- Title: Rabbi, Amora

Personal life
- Born: 220 CE
- Died: 299 CE
- Children: Isaac, Judah
- Known for: Founder of the Pumbedita Academy

Religious life
- Religion: Judaism

Senior posting
- Teacher: Rav, Samuel of Nehardea

= Judah bar Ezekiel =

Babylonian rabbi and amora (220–299)

Judah bar Ezekiel (220–299 CE) (יהודה בן יחזקאל) often known as Rav Yehudah, was a Babylonian amora of the 2nd generation.

==Biography==
Judah was the most prominent disciple of Rav, in whose house he often stayed, and whose son Hiyya b. Rav was his pupil. After Rav's death Judah went to Samuel of Nehardea, who esteemed him highly and called him "Shinena" (= "sharpwitted", or "he with the long teeth"). He remained with Samuel until he founded a school of his own at Pumbedita. He died there in 299 CE.

Judah was celebrated for his piety, and it is related that whenever he ordained a fast in time of drought rain fell.

His sons Isaac and Judah also became known as rabbis.

==Teachings==
Judah possessed such great zeal for learning and such tireless energy that he even omitted daily prayer in order to secure more time for study, and prayed but once in thirty days. This diligence, together with a remarkably retentive memory, made it possible for him to collect and transmit the greater part of Rav's, as well as many of Samuel's, sayings; the Talmud contains about 400 aggadic and halakhic sayings by Rav, and many by Samuel, all recorded by Judah b. Ezekiel, while a number of other sayings of Rav's that occur in the Talmud without the name of the transmitter likewise were handed down by Judah.

In recording the words of his teachers, Judah used extreme care, and frequently stated explicitly that his authority for a given saying was uncertain, and that his informant did not know positively whether it was Rav's or Samuel's. His own memory, however, never failed him, and the traditions recorded by him are reliable. When his brother Rami says, in one place, that a certain sentence of Rav's, quoted by Judah, should be disregarded, he does not question the accuracy of Judah's citation, but implies that Rav had afterward abandoned the opinion quoted by Judah, and had, in a statement which the latter had not heard, adopted an opposite view.
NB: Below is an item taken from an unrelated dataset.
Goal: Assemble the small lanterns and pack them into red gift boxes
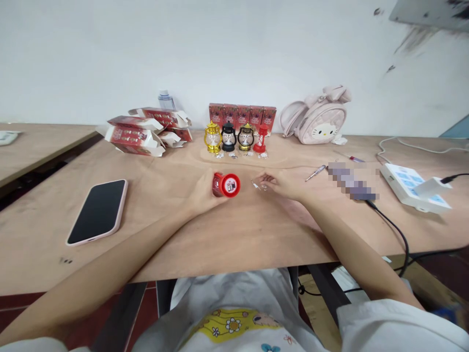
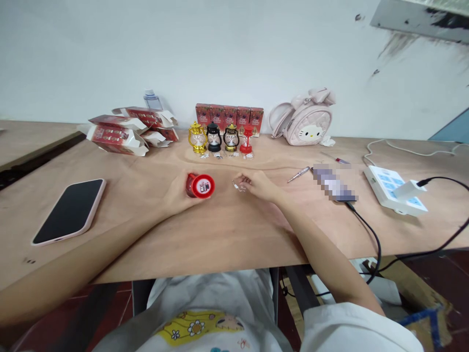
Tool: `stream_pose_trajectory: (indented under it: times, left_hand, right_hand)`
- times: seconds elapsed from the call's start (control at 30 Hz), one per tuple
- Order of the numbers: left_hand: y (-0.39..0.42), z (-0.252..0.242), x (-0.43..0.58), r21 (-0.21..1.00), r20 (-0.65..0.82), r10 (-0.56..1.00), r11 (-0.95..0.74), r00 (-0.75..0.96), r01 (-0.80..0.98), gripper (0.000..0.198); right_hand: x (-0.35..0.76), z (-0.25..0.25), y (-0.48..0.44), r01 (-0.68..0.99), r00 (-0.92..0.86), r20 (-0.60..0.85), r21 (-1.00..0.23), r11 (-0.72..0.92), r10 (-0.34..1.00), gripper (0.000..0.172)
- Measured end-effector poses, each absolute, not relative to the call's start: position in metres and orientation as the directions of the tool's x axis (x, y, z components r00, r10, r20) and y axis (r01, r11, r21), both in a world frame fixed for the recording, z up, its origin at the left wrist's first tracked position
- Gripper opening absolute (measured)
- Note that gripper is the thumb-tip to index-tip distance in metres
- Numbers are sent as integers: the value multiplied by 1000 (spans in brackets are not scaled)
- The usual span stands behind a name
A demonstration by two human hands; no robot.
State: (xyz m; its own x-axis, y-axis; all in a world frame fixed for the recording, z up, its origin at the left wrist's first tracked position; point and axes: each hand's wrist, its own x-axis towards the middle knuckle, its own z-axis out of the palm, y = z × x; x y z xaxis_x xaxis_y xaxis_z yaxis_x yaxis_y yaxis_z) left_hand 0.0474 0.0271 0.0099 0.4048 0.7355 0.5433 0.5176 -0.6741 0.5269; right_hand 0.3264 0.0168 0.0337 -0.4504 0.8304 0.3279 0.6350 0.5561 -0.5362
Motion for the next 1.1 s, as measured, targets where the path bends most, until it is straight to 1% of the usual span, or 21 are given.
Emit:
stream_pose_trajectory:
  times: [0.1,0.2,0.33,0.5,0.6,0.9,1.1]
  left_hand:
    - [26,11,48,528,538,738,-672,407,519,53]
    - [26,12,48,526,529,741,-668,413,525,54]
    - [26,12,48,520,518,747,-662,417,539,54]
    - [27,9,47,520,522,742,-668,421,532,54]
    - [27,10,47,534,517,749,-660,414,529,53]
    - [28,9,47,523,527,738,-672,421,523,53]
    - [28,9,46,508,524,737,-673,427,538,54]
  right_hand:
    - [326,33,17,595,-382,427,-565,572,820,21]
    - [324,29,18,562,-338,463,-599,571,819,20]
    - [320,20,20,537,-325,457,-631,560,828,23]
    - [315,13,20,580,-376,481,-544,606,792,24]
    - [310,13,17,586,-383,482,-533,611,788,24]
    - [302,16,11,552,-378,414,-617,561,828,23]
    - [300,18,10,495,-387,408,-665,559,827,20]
===New method of dialectics===
In the school which Judah built up at Pumbedita, he introduced a new and original method of instruction: by emphasizing the need of an exact differentiation between, and a critical examination of, the subjects treated, he became the founder of Talmudic dialectics. His method of instruction, however, did not please some of his older pupils, and they left him; among these was Ze'era, who went to Palestine despite Judah's declaration that no man should leave Babylonia for that country. But the new method was acceptable to most of his disciples, and was especially attractive to the young, so that the school at Pumbedita steadily increased in importance and popularity. After the death of Rav Huna, head of the Academy of Sura, most of his pupils went to Pumbedita, which, until the death of Judah, remained the only seat of Talmudic learning. Although Judah devoted himself chiefly to dialectics, he did not fail to interpret the mishnayot, to explain peculiar words in them, or to determine the correct reading where several were given.

Judah gave little attention to aggadah, and what work he did in that field was almost entirely lexicographical. In his daily conversation he took pains to acquire the habit of exact and appropriate expression, for which his contemporary Naḥman b. Jacob praised him.

A lover of nature, Judah was a close observer of the animal and plant life around him. "When in the springtime you see Nature in her beauty, you shall thank God that He has formed such beautiful creatures and plants for the good of mankind". Several of his explanations of natural phenomena have been preserved, as well as etymologies of the names of animals and descriptions of their characteristics.

According to him, piety consists chiefly in fulfilling one's obligations to one's fellow creatures and in observing the laws of "meum et tuum" (Latin: "mine and thine", referring to the respect of private property):

One who wishes to be pious should observe the principles of Nezikin (Damages)

It was probably for this reason that he applied himself chiefly to the Mishnaic treatise Neziḳin.